The United States chain restaurant market experienced a major slowdown during the recession due to reduced consumer spending.

In the battle for consumers' shrinking budgets, restaurants increasingly lost out to home-cooked meals or fast-food restaurants. On average, consumers cut spending on small luxuries like eating out, and when they did eat out, they opted for less expensive items.

Over the last five years, consumers have also become increasingly health conscious. While major restaurants have responded by expanding the number of nutritious options on their menus, the general trend toward better eating has hurt many of the less-healthy chain restaurants.

Consequently, industry revenue has fallen at an average annual rate of 0.1% to $54.6 billion over the five years to 2012.

A restaurant chain is a set of related restaurants with the same name in many different locations that are either under shared corporate ownership (e.g., McDonald's in the US) or franchising agreements.
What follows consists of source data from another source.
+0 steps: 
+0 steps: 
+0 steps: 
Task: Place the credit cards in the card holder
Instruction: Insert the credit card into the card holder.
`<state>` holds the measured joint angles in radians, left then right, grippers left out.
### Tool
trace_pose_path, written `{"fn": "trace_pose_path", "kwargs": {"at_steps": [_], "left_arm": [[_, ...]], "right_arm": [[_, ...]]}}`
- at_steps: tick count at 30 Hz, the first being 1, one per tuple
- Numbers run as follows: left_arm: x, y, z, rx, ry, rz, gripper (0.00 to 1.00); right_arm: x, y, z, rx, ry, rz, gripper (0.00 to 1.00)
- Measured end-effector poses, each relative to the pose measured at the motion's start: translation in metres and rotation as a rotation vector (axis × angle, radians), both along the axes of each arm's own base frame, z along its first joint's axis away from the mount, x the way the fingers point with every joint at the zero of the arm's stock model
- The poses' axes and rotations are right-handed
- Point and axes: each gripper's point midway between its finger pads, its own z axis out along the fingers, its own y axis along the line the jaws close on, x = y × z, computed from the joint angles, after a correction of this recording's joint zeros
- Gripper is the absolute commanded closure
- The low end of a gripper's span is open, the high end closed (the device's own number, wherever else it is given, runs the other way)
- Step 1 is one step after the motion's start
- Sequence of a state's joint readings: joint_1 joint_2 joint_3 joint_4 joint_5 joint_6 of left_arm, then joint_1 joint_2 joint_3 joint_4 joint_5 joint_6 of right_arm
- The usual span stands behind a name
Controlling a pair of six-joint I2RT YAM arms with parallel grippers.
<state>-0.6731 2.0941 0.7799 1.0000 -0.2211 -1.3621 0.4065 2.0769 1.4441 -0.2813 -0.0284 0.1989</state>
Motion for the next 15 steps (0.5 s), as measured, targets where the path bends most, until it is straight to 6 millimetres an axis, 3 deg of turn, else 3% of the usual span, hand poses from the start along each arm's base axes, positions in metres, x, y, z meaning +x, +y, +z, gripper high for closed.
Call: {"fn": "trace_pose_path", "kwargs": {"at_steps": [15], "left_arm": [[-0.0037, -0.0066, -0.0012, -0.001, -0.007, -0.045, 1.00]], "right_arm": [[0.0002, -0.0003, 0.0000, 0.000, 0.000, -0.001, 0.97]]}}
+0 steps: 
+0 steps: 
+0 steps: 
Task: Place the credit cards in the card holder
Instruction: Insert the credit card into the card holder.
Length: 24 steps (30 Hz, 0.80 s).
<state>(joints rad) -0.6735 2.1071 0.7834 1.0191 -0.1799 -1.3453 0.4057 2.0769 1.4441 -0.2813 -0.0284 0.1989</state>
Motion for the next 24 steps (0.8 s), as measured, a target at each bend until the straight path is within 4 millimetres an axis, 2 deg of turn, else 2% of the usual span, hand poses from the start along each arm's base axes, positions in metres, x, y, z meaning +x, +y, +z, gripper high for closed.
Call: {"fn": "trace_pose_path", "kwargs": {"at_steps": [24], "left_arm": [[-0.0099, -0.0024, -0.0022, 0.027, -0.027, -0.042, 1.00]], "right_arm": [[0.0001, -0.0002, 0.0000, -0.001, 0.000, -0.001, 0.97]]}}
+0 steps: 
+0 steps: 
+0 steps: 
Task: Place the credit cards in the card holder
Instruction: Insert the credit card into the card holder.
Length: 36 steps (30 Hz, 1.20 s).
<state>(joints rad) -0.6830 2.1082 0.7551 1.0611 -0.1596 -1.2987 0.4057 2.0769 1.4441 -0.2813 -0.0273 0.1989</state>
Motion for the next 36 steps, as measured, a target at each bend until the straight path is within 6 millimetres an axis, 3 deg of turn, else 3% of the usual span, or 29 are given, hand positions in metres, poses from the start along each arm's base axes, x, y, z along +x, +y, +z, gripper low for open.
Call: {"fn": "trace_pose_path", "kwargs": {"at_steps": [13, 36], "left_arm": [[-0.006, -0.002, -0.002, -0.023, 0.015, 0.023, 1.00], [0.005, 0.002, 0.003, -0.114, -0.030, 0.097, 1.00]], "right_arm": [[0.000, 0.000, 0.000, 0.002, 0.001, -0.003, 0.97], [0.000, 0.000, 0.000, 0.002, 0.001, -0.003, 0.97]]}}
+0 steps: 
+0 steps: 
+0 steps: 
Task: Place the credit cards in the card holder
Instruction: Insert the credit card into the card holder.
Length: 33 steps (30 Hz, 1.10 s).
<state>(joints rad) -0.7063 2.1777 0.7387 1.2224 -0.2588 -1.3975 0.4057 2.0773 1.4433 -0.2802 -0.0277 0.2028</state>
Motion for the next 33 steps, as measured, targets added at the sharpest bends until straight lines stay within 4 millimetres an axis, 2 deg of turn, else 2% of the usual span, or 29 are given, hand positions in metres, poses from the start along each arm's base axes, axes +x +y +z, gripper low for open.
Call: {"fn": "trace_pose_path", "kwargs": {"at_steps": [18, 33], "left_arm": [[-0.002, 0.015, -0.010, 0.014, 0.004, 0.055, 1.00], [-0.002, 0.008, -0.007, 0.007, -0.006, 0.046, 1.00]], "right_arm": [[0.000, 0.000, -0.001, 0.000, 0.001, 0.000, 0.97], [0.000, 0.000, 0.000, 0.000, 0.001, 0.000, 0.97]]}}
Typically, the restaurants within a chain are built to a standard format (through architectural prototype development) and offer a standard menu. Fast food restaurants are the most common, but sit-down restaurant chains (such as TimberLodge Steakhouse, Outback Steakhouse, T.G.I. Friday's, Ruby Tuesday, and Olive Garden) also exist.

Restaurants, which include former American staples such as Big Boy, Ponderosa and Bennigan's have not been able to maintain a steady crowd. They have failed to update their brand or menu options. As a result locations have been closed in favour of a new generation of eateries.Bennigan's

The type of cuisine these restaurants offer has also played a major role in their decline. In the case of barbecue establishments such as Damon's and Tony Roma's, competition isn't the problem. Rather, the barbecue segment as a whole is performing poorly because it's a necessarily limited cuisine.

In the past 10 years, no major restaurant has lost as much of its business as Bennigan's. The Irish themed restaurant and bar's parent company, Metromedia Restaurant Group, filed for bankruptcy in 2008.

After declaring bankruptcy, Bennigan's abruptly shut almost all of its franchises. As of last year, there were just 33 Bennigan's restaurants and the chain's sales for the year totalled just $62 million -- more than half a billion dollars less than the chain's 2001 sales.

Stronger operating conditions are in sight, though, as consumer expenditure rebounds. Revenue within the US chain restaurant market s forecast to grow at an average annual rate of 3.6% over the next five years to $65.3 billion by 2017.